#### Instructions to follow:
When the line containing "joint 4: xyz" is found in the data below, copy it and each line after it through the line containing "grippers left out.", exactly and with no others.

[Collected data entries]
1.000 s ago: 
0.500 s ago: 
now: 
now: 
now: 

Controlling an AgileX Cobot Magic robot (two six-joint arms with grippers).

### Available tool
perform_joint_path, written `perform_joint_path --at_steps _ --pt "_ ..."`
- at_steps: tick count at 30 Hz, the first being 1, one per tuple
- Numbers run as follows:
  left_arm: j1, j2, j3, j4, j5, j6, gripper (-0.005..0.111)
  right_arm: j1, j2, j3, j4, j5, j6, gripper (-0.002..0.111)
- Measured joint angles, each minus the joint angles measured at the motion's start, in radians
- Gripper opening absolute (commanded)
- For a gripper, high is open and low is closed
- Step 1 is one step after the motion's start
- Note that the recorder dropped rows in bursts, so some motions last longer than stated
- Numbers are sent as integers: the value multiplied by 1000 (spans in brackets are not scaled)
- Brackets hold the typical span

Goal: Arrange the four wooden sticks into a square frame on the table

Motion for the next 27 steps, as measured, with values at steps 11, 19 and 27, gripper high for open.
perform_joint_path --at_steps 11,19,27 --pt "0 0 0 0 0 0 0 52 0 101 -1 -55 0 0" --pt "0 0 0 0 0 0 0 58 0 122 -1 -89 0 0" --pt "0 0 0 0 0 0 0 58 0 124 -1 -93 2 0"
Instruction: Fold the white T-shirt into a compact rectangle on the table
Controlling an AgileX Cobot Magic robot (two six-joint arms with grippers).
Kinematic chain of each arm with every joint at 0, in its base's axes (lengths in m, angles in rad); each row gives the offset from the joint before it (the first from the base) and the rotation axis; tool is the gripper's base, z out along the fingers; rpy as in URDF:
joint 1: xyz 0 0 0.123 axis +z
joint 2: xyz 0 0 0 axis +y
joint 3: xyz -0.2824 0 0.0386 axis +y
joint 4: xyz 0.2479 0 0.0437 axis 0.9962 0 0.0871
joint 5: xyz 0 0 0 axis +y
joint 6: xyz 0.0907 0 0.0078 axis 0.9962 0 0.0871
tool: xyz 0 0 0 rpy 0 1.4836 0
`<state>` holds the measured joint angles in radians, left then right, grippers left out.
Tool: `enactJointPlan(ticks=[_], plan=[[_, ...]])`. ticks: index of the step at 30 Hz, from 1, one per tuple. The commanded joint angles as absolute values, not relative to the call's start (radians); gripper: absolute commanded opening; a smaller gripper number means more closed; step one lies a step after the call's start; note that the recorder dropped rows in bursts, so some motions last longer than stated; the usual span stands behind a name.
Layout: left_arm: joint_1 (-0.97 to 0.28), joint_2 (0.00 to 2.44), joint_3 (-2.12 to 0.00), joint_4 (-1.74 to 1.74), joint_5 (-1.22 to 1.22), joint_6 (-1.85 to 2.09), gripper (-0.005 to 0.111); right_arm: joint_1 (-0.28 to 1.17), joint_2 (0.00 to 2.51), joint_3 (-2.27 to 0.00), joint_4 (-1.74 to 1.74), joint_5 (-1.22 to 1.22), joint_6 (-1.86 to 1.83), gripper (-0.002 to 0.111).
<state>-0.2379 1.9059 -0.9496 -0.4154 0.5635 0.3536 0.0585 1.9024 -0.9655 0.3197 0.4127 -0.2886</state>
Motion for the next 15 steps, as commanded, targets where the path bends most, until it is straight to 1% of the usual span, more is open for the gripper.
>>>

#### Result of the exercise:
joint 4: xyz 0.2479 0 0.0437 axis 0.9962 0 0.0871
joint 5: xyz 0 0 0 axis +y
joint 6: xyz 0.0907 0 0.0078 axis 0.9962 0 0.0871
tool: xyz 0 0 0 rpy 0 1.4836 0
`<state>` holds the measured joint angles in radians, left then right, grippers left out.

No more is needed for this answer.